Copy, word for word, each line of the data below from the first through the line containing "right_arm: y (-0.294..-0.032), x", and stop there.

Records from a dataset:
- Opening Delimiter -

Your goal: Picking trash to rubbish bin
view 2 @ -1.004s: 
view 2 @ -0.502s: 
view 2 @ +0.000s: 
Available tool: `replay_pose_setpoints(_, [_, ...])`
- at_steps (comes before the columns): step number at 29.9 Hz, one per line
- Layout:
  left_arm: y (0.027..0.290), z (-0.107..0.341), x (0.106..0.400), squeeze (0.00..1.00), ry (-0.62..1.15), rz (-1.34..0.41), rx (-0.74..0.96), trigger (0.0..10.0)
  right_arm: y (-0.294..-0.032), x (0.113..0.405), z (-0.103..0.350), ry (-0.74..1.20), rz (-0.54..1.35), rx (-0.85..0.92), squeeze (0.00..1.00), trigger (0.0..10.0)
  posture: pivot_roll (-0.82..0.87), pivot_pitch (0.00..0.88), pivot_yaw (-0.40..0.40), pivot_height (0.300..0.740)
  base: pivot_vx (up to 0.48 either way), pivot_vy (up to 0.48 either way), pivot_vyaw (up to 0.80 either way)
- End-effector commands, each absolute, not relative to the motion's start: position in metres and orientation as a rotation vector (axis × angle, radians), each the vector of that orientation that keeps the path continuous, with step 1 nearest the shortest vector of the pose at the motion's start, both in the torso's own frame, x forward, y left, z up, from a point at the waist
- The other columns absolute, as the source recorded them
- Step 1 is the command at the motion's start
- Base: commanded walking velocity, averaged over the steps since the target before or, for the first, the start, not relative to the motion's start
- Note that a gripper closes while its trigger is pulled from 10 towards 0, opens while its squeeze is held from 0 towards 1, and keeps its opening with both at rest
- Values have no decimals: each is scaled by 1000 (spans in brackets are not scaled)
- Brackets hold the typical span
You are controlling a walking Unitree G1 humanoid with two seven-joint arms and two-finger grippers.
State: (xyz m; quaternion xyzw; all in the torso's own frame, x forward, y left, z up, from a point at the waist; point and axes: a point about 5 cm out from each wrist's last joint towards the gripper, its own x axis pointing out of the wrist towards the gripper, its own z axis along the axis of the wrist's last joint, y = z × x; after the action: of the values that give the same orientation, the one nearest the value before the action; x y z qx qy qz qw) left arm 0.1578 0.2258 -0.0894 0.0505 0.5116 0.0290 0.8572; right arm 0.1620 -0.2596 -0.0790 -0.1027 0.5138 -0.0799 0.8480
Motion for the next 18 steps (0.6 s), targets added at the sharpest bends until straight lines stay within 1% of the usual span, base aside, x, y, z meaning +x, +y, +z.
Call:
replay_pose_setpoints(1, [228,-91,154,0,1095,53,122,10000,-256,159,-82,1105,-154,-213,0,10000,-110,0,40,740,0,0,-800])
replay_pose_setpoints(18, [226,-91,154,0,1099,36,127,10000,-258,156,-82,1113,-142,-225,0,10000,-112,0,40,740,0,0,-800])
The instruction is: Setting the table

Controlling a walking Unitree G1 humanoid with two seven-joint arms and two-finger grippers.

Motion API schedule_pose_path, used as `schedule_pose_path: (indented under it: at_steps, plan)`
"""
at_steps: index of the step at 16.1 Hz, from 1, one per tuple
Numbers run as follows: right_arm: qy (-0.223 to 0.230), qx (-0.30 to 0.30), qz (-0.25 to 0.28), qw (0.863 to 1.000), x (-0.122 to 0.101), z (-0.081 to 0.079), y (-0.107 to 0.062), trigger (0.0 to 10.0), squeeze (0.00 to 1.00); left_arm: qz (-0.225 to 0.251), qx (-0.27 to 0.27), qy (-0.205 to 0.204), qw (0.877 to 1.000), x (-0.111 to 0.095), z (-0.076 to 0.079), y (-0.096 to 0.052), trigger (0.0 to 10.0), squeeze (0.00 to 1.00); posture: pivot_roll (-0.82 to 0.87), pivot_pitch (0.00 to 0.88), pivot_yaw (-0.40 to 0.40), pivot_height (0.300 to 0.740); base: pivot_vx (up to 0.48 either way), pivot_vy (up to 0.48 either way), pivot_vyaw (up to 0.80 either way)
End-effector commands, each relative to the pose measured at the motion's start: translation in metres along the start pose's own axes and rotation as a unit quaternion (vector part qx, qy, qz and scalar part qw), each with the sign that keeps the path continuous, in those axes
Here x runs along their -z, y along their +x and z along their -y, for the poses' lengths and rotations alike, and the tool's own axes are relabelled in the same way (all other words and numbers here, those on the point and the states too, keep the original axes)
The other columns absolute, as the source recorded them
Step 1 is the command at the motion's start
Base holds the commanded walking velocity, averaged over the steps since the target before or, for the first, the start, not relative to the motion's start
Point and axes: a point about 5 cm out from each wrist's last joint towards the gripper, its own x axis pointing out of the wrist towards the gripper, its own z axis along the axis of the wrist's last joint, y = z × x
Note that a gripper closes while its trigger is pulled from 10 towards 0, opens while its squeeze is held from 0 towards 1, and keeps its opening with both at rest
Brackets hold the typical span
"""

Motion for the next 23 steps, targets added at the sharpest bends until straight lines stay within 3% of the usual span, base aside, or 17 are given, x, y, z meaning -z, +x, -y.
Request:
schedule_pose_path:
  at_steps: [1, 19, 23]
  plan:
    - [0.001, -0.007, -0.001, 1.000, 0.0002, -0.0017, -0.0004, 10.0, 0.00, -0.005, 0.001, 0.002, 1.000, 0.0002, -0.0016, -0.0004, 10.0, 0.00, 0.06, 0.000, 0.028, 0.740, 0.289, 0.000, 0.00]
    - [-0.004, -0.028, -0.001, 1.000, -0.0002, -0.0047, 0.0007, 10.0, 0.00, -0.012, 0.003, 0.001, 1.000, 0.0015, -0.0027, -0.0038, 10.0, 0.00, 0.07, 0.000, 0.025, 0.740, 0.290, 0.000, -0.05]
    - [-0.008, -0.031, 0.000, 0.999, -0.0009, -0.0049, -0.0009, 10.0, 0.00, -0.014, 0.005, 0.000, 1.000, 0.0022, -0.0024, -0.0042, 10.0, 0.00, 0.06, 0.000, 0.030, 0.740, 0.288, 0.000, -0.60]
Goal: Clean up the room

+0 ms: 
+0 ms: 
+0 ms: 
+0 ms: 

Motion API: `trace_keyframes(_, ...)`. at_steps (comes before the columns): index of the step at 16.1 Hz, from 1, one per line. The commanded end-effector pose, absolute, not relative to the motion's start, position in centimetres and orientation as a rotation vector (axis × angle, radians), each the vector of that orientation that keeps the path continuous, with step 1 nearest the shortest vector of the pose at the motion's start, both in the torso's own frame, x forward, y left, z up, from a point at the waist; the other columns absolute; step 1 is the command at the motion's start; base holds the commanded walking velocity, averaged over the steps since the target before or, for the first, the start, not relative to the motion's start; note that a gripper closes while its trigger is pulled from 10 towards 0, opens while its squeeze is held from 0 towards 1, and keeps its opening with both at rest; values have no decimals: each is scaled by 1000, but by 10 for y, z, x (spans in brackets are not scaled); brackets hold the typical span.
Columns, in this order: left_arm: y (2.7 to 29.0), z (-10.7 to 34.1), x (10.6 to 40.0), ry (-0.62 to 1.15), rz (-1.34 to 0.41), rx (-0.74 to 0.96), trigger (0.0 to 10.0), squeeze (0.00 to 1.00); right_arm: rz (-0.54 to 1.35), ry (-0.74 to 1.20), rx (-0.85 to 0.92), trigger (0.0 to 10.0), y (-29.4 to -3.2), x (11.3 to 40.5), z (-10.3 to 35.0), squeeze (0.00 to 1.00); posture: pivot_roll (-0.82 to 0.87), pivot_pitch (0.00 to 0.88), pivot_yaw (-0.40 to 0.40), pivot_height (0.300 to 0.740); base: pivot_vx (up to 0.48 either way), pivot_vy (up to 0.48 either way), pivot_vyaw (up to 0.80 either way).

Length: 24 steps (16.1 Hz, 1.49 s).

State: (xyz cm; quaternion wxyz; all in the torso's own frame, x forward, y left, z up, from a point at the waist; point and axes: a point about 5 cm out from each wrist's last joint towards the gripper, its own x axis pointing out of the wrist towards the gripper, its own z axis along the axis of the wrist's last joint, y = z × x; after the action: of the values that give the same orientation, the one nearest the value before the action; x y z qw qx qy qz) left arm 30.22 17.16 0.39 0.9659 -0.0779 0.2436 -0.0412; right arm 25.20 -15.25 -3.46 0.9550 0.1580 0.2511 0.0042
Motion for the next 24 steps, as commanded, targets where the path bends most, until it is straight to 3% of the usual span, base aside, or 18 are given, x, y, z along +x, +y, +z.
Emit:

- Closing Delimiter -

> [TASK SOLUTION]
Your goal: Picking trash to rubbish bin
view 2 @ -1.004s: 
view 2 @ -0.502s: 
view 2 @ +0.000s: 
Available tool: `replay_pose_setpoints(_, [_, ...])`
- at_steps (comes before the columns): step number at 29.9 Hz, one per line
- Layout:
  left_arm: y (0.027..0.290), z (-0.107..0.341), x (0.106..0.400), squeeze (0.00..1.00), ry (-0.62..1.15), rz (-1.34..0.41), rx (-0.74..0.96), trigger (0.0..10.0)
  right_arm: y (-0.294..-0.032), x (0.113..0.405), z (-0.103..0.350), ry (-0.74..1.20), rz (-0.54..1.35), rx (-0.85..0.92), squeeze (0.00..1.00), trigger (0.0..10.0)

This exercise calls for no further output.